WHAT IS NEEDED: The listing below is to be copied in full, line by line.

SUPPLIED DATA:
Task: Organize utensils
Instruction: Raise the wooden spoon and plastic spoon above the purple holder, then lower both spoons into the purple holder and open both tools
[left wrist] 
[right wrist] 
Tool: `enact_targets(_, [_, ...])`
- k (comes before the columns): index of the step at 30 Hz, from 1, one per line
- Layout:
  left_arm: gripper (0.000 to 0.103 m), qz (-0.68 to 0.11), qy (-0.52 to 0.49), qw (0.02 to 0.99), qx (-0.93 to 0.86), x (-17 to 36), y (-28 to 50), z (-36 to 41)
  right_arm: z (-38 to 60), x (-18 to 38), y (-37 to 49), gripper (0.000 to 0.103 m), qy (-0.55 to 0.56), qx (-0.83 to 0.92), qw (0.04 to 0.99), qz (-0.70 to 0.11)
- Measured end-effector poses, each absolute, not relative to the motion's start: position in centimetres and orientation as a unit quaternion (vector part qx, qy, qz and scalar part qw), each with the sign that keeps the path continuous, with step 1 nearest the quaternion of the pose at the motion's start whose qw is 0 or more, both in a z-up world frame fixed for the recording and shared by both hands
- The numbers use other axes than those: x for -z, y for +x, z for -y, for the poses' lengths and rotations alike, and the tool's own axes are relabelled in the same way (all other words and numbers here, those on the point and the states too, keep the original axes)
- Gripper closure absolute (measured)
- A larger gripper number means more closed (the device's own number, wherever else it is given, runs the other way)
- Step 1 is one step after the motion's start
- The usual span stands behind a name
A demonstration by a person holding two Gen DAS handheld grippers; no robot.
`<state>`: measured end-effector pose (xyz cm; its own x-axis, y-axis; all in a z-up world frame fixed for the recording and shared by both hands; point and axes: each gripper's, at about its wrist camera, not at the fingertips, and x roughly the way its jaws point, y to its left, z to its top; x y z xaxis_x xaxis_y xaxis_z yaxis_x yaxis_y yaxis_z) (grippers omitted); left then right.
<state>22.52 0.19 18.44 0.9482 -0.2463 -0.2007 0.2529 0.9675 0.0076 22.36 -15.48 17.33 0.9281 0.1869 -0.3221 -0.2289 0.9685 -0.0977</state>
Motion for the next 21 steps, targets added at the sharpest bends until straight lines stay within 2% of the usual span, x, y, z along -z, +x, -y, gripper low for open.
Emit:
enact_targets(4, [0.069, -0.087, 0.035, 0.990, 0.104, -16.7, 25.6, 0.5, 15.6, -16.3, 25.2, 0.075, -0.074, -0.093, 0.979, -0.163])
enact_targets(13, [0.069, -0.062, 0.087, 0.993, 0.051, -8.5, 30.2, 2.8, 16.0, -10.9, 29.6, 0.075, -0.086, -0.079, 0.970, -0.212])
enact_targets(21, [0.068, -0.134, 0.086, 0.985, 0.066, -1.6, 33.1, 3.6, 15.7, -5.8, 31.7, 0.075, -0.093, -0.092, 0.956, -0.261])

EXERCISE RESPONSE:
Task: Organize utensils
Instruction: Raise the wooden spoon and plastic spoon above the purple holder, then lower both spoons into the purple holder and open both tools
[left wrist] 
[right wrist] 
Tool: `enact_targets(_, [_, ...])`
- k (comes before the columns): index of the step at 30 Hz, from 1, one per line
- Layout:
  left_arm: gripper (0.000 to 0.103 m), qz (-0.68 to 0.11), qy (-0.52 to 0.49), qw (0.02 to 0.99), qx (-0.93 to 0.86), x (-17 to 36), y (-28 to 50), z (-36 to 41)
  right_arm: z (-38 to 60), x (-18 to 38), y (-37 to 49), gripper (0.000 to 0.103 m), qy (-0.55 to 0.56), qx (-0.83 to 0.92), qw (0.04 to 0.99), qz (-0.70 to 0.11)
- Measured end-effector poses, each absolute, not relative to the motion's start: position in centimetres and orientation as a unit quaternion (vector part qx, qy, qz and scalar part qw), each with the sign that keeps the path continuous, with step 1 nearest the quaternion of the pose at the motion's start whose qw is 0 or more, both in a z-up world frame fixed for the recording and shared by both hands
- The numbers use other axes than those: x for -z, y for +x, z for -y, for the poses' lengths and rotations alike, and the tool's own axes are relabelled in the same way (all other words and numbers here, those on the point and the states too, keep the original axes)
- Gripper closure absolute (measured)
- A larger gripper number means more closed (the device's own number, wherever else it is given, runs the other way)
- Step 1 is one step after the motion's start
- The usual span stands behind a name
A demonstration by a person holding two Gen DAS handheld grippers; no robot.
`<state>`: measured end-effector pose (xyz cm; its own x-axis, y-axis; all in a z-up world frame fixed for the recording and shared by both hands; point and axes: each gripper's, at about its wrist camera, not at the fingertips, and x roughly the way its jaws point, y to its left, z to its top; x y z xaxis_x xaxis_y xaxis_z yaxis_x yaxis_y yaxis_z) (grippers omitted); left then right.
<state>22.52 0.19 18.44 0.9482 -0.2463 -0.2007 0.2529 0.9675 0.0076 22.36 -15.48 17.33 0.9281 0.1869 -0.3221 -0.2289 0.9685 -0.0977</state>
Motion for the next 21 steps, targets added at the sharpest bends until straight lines stay within 2% of the usual span, x, y, z along -z, +x, -y, gripper low for open.
Emit:
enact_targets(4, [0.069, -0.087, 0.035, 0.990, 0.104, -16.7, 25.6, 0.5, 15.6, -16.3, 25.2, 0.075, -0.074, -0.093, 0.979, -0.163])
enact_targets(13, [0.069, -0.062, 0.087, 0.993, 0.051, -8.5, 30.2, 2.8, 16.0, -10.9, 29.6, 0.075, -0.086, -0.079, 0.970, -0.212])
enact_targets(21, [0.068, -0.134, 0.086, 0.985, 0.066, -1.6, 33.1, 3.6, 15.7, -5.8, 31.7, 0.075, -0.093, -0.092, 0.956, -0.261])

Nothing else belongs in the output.